人間の考えも同じで、自分の考えと違ったものが入ってくると、それを排除しようとします。煩悩に支配されている人間に対する、煩悩を拒否するような言葉は、正しく異物であり、激しい拒絶反応を起こします。特に阿弥陀さまの教えは、決して理解することはできません。私の理解できないことに人生を委ねるというのは大変なことなのです。
阿弥陀さまのご本願に「至心に信楽してわが国に生まれると思って乃至十念せよ」というお言葉があります。この言葉を受け入れることはすごく難しいことです。私たちは「生まれて死ぬ」しか考えられません。「死ぬと思うな、生まれると思え」と言われても、そうは思えません。死が生ならば、生は何なのかということになります。
阿弥陀さまは、私の生と死の枠組みをひっくり返し、私の認識の枠からはみ出すのです。私は生まれてきて死ぬという枠組みでしか捉えることができません。それを死ぬことを浄土の開ける機縁と思え、限りない“いのち”の開ける機縁だと思えと言われるのです。

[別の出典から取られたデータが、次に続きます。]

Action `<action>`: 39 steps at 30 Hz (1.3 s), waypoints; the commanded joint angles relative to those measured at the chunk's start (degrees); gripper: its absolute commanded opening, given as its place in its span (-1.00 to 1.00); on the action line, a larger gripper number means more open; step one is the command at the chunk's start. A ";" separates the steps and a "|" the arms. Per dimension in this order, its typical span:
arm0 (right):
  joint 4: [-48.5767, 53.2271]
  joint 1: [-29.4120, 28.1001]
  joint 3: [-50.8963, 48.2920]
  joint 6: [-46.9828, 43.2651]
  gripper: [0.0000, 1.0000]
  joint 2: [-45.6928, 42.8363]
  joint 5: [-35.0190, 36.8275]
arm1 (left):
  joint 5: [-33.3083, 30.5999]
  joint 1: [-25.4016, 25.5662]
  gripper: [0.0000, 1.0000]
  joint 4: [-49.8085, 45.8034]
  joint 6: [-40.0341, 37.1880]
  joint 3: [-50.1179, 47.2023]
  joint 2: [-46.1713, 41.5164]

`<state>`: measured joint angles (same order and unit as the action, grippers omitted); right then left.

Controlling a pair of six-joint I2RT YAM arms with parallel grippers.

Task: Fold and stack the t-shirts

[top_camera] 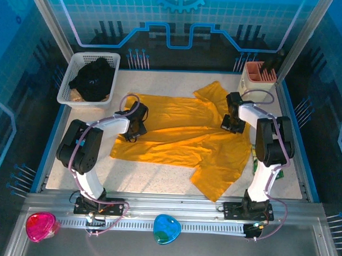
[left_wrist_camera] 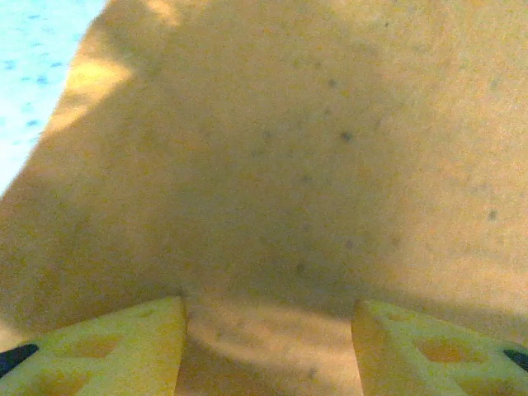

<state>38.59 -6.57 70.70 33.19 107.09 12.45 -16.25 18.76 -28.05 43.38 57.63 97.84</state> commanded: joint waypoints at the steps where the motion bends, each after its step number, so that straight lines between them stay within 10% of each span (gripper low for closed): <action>1: 5.28 -0.29 -0.96 -2.74 -1.00 -9.56 0.08 | -1.52 0.22 0.14 -9.31 -1.97 3.77 -8.03; 14: 9.26 -8.42 -33.63 9.67 -1.00 -41.06 -2.15 | 6.66 0.40 0.19 -14.50 -2.67 -7.01 -18.19; 39: 2.39 -2.28 -14.53 3.47 -1.00 -10.45 1.92 | -0.65 -4.07 0.15 -5.78 -4.53 0.40 4.37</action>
<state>41.65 -10.52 54.28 37.82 95.31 12.32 -14.74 16.01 -33.45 40.16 57.56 100.01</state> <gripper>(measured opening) 0.057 0.577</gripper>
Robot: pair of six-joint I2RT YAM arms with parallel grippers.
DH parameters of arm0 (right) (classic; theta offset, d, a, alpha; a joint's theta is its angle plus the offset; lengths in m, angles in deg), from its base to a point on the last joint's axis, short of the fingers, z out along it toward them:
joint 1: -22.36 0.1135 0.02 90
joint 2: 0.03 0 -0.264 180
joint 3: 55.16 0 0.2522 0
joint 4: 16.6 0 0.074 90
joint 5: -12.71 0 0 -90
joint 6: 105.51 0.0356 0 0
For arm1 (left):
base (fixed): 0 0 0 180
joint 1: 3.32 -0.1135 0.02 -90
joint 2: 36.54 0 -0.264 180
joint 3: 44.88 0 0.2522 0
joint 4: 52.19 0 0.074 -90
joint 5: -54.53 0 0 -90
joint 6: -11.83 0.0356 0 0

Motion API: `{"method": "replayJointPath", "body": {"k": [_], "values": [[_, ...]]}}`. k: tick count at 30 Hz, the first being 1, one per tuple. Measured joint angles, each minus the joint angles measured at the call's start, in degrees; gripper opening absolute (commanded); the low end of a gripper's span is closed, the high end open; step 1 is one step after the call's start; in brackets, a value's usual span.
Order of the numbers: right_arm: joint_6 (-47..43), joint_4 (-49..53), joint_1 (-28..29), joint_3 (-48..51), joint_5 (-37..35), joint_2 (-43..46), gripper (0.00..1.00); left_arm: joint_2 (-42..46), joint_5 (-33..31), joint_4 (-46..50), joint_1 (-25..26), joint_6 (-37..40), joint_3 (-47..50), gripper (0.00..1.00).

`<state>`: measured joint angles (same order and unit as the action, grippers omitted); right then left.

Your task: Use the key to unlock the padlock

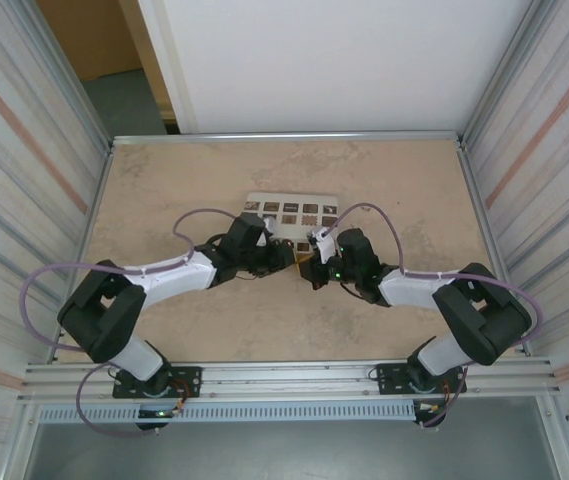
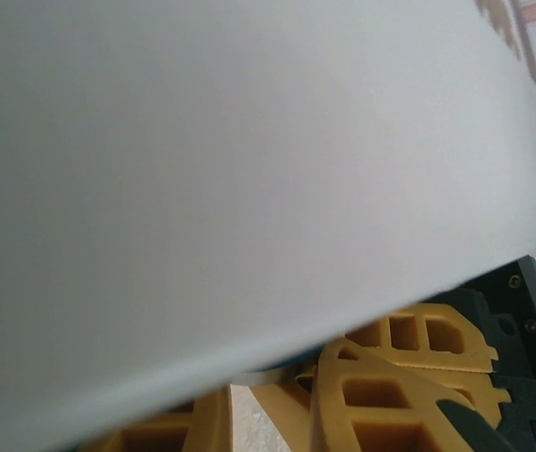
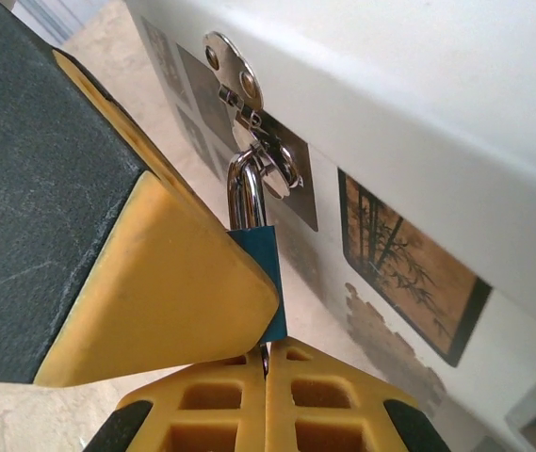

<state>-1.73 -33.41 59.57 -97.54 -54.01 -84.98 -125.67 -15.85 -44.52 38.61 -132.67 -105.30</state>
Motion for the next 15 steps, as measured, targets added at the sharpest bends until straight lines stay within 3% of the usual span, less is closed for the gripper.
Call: {"method": "replayJointPath", "body": {"k": [8,15], "values": [[1.66,-1.62,0.11,2.86,-1.46,-1.2,0.0,-4.26,2.19,-2.93,0.59,-1.05,0.31,0.2],[2.29,-2.67,0.11,3.82,-2.03,-1.29,0.0,-5.29,3.15,-4.02,0.68,-1.07,0.33,0.29]]}}
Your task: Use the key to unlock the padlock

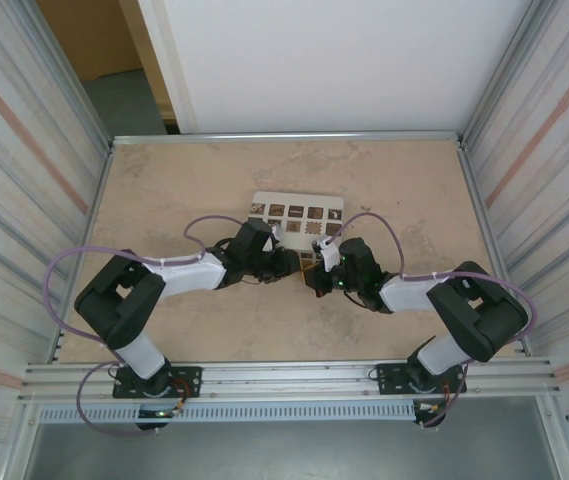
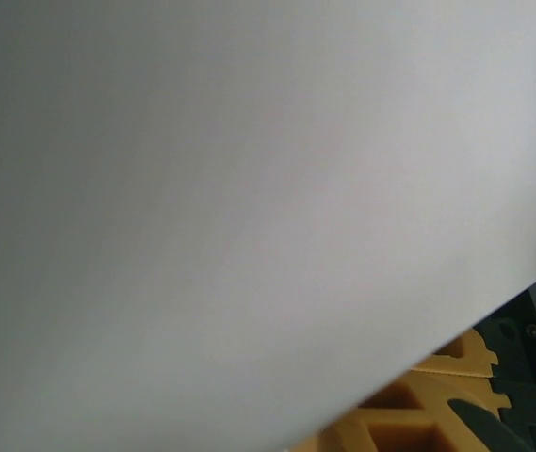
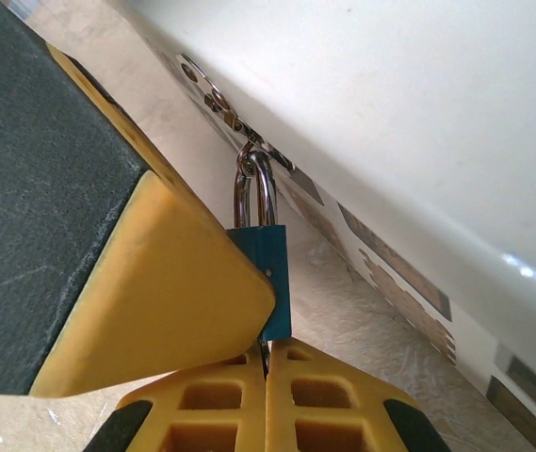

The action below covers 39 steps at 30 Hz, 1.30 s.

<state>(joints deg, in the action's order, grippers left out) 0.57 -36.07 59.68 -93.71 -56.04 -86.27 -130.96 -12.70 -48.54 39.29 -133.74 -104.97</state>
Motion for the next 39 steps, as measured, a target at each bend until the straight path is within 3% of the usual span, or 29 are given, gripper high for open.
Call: {"method": "replayJointPath", "body": {"k": [9,24,31,39], "values": [[0.26,-2.97,0.15,0.96,0.85,0.0,0.0,3.17,-0.22,2.1,0.11,0.07,0.74,0.36],[2.58,1.53,0.15,1.97,1.55,0.9,0.0,23.85,-0.35,5.64,-4.81,0.11,8.9,0.48],[5.03,7.91,0.22,0.28,3.04,4.2,0.0,33.75,-4.9,3.21,-5.92,-3.91,19.65,0.56],[9.44,14.91,0.22,-2.95,5.46,4.96,0.0,43.65,-12.35,-1.25,-4.15,-9.94,28.41,0.56]]}}
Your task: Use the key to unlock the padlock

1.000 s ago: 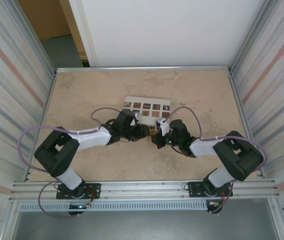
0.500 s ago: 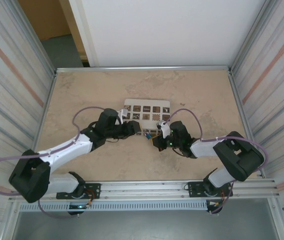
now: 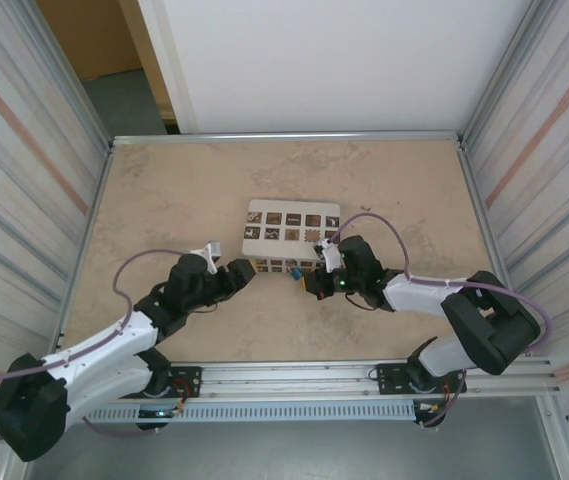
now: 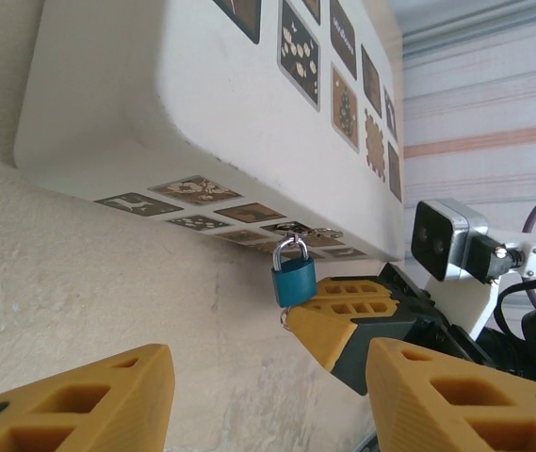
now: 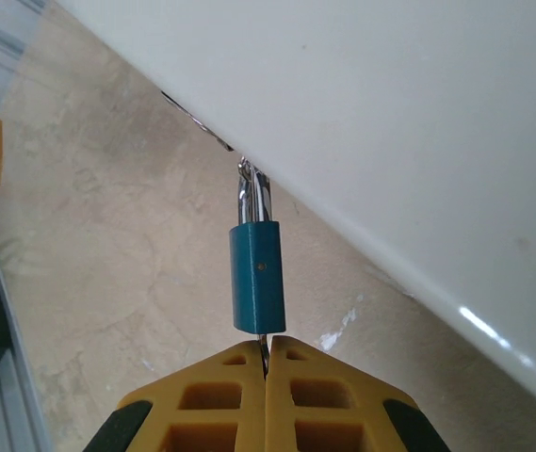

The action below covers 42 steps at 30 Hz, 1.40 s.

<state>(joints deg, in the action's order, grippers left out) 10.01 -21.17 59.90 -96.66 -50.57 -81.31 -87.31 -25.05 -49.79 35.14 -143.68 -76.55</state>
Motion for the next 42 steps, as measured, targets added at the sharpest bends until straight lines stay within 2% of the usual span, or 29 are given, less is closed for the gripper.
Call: {"method": "replayJointPath", "body": {"k": [8,22,33,42], "values": [[5.2,4.81,0.04,-2.4,2.51,0.0,0.0,1.86,-4.61,-5.9,5.11,-3.96,4.98,0.54],[18.69,5.09,3.37,-3.15,1.27,0.0,0.0,-8.57,-5.9,-21.57,6.69,-10.88,5.66,0.5],[22.1,5.05,4.24,-4.04,0.09,-0.17,0.0,-13.62,-4.96,-25.75,6.95,-14.78,5.66,0.45],[22.51,4.76,4.61,-4.42,-0.11,-1.01,0.0,-24.04,-4.07,-32.28,8.46,-16.74,5.25,0.42]]}}
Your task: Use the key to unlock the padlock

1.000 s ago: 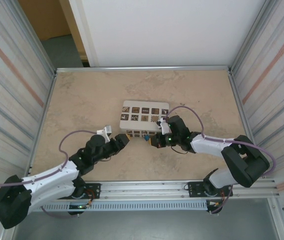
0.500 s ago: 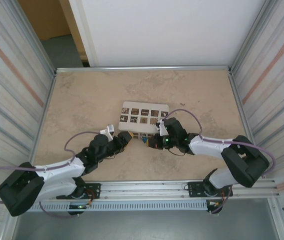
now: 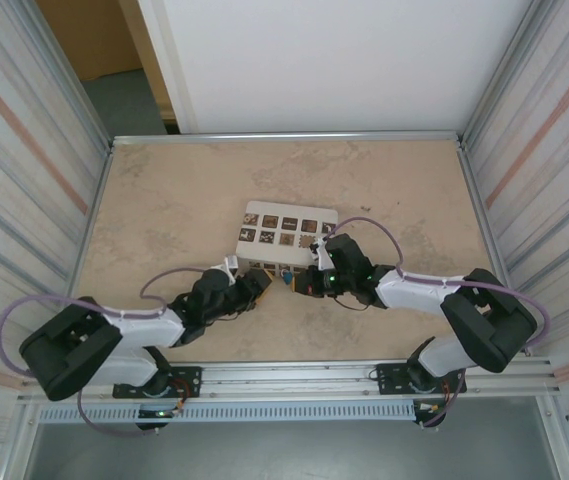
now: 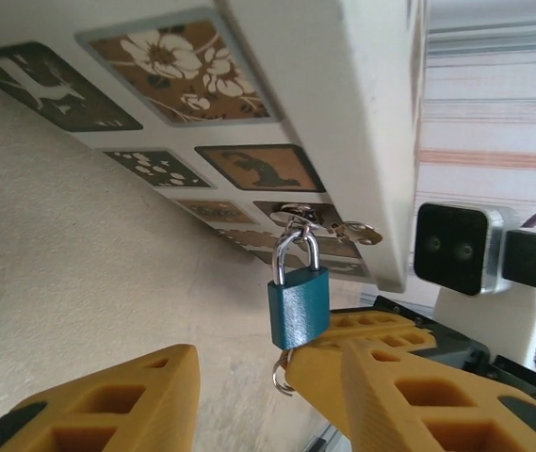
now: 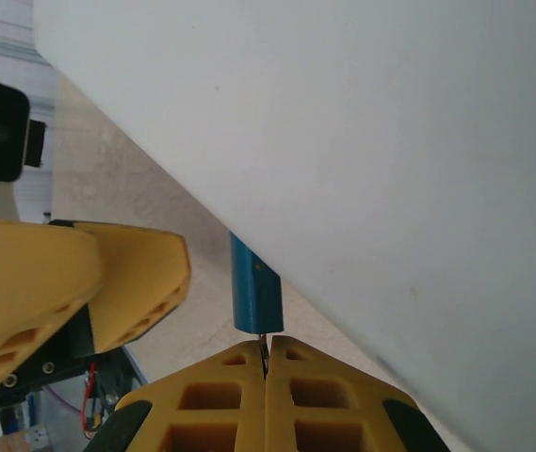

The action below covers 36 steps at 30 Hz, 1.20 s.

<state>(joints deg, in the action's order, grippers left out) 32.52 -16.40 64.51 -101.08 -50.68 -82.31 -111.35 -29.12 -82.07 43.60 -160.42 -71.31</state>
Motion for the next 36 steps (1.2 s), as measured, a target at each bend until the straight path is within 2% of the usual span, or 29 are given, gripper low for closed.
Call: {"method": "replayJointPath", "body": {"k": [7,11,36], "values": [[0.04,0.0,0.0,0.0,0.0,-0.15,0.0,-8.92,-0.28,-9.42,1.62,-1.6,-0.61,0.36],[0.7,-0.04,0.0,0.0,0.02,-0.15,0.0,-9.99,-1.92,-12.41,2.67,-1.86,-0.61,0.37],[2.6,-1.42,0.26,0.0,0.07,-0.63,0.0,-9.79,-3.43,-9.14,2.71,-3.37,-4.07,0.36]]}}
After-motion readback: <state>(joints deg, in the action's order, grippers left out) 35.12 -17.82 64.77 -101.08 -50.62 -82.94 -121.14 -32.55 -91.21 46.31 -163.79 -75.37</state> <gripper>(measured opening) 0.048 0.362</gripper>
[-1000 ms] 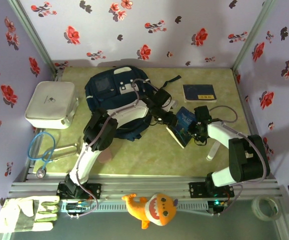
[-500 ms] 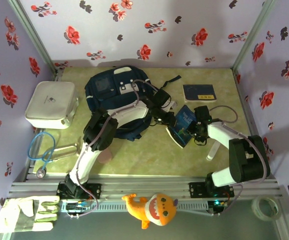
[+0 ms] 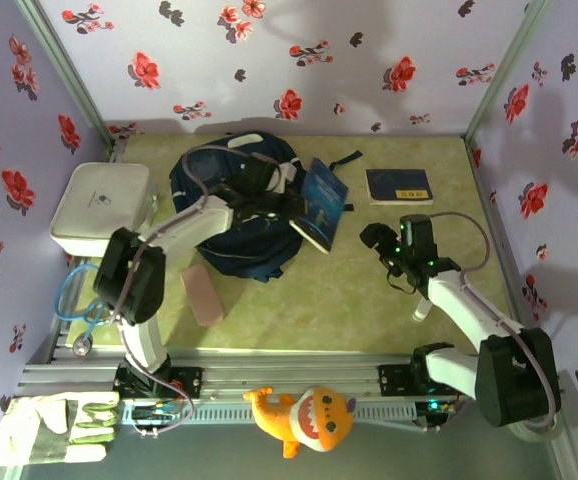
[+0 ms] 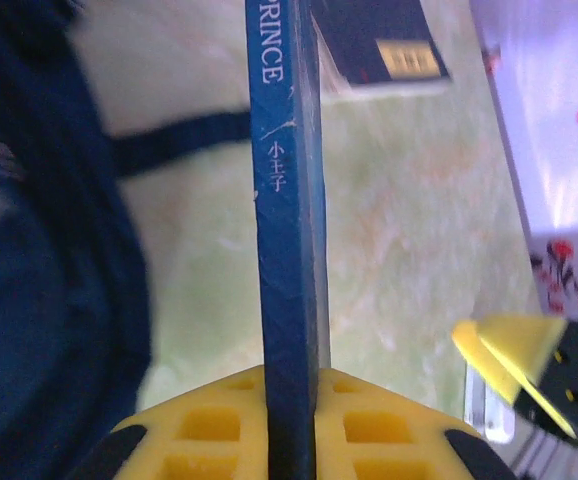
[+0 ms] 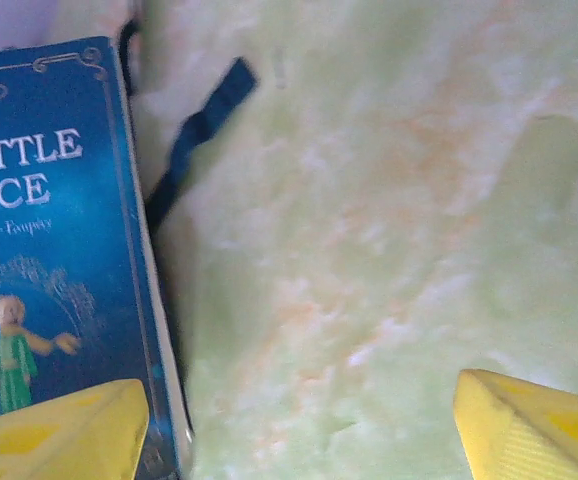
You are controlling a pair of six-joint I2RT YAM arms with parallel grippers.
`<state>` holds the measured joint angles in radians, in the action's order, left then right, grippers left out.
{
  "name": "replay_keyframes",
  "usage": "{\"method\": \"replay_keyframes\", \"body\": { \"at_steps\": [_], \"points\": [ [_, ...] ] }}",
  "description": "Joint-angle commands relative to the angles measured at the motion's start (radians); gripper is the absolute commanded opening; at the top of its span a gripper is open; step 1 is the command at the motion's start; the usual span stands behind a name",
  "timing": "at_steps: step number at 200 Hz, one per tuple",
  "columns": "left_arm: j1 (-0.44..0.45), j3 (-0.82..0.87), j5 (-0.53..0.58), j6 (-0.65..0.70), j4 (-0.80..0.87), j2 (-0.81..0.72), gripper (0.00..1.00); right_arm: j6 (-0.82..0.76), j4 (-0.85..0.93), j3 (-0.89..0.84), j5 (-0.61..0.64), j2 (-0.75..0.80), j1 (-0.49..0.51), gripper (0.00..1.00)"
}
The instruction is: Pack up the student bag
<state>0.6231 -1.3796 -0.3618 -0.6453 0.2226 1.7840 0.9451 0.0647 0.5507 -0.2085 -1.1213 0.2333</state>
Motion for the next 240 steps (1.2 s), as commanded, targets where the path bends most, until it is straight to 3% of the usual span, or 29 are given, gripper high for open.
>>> {"method": "replay_keyframes", "body": {
  "at_steps": [1, 29, 91, 167, 240],
  "points": [
    [-0.046, 0.09, 0.065, -0.111, -0.201, -0.119, 0.0, 0.123, -0.199, -0.031, -0.051, 0.023, 0.038, 0.85],
    [-0.088, 0.179, 0.131, -0.226, -0.336, -0.203, 0.0, 0.228, -0.369, -0.04, -0.033, -0.008, 0.116, 0.9],
    [-0.062, 0.305, 0.372, -0.417, -0.527, -0.326, 0.0, 0.457, -0.689, 0.041, 0.041, -0.196, 0.263, 0.91],
    [-0.03, 0.354, 0.376, -0.526, -0.655, -0.346, 0.0, 0.636, -1.211, 0.154, 0.121, -0.5, 0.397, 0.91],
    [-0.027, 0.413, 0.371, -0.546, -0.684, -0.373, 0.0, 0.676, -1.248, 0.24, 0.138, -0.609, 0.432, 0.83]
  ]
}}
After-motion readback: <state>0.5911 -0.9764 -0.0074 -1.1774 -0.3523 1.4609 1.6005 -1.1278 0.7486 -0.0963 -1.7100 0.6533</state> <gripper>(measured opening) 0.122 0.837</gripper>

では、「つかの間の“いのち”とは何ですか」と問うと、「阿弥陀さまの教えを確認する場としてのみ意味を持つのだ」と言われるのです。つまり、生きるということの意味が変わってきます。生きているということは、阿弥陀さまの教えの真実性を立証し、確認していく道場なのだということです。それのみが私が生きている意味を持つのです。
「乃至十念」とは、「たとえ十回でもお念仏申す」という意味です。ご本願のお念仏は、阿弥陀さまの智慧なのです。「あなたを必ず救う」という願いは、名となって私のところにはたらくのです。そして私に浄土の教えを聞かせ、お念仏を申させ、ご信心を与えて、悟りの世界に向かって歩む人生を開くのです。
本当に疑い深い私を、念仏者にしてくださった阿弥陀さまというのは、やはりすごいお方なのです。